### What to work on
The whole listing needs to be written out exactly, except for any images.

### Material provided
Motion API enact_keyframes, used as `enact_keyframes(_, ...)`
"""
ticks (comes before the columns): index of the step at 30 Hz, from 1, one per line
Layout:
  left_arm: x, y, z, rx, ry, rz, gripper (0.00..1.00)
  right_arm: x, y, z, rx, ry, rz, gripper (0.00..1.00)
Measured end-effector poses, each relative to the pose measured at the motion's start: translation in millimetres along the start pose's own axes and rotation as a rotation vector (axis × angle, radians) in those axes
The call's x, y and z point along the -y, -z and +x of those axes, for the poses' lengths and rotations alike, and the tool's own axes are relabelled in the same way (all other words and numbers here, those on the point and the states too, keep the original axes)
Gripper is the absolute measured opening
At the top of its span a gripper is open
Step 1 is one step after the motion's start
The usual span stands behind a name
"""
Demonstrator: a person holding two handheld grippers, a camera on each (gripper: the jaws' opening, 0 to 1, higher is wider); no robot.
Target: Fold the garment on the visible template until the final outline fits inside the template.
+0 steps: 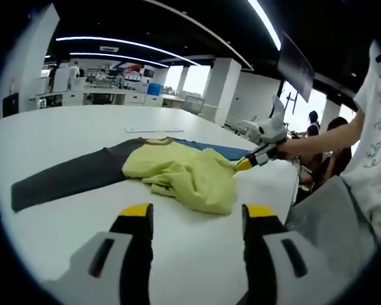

### Solution to this exercise
Motion API enact_keyframes, used as `enact_keyframes(_, ...)`
"""
ticks (comes before the columns): index of the step at 30 Hz, from 1, one per line
Layout:
  left_arm: x, y, z, rx, ry, rz, gripper (0.00..1.00)
  right_arm: x, y, z, rx, ry, rz, gripper (0.00..1.00)
Measured end-effector poses, each relative to the pose measured at the motion's start: translation in millimetres along the start pose's own axes and rotation as a rotation vector (axis × angle, radians) in those axes
The call's x, y and z point along the -y, -z and +x of those axes, for the poses' lengths and rotations alike, and the tool's own axes are relabelled in the same way (all other words and numbers here, those on the point and the states too, keep the original axes)
Gripper is the absolute measured opening
At the top of its span a gripper is open
Step 1 is one step after the motion's start
The usual span stands behind a name
"""
Demonstrator: a person holding two handheld grippers, a camera on each (gripper: the jaws' opening, 0 to 1, higher is wider); no robot.
Target: Fold the garment on the visible template until the final outline fits inside the template.
+0 steps: 

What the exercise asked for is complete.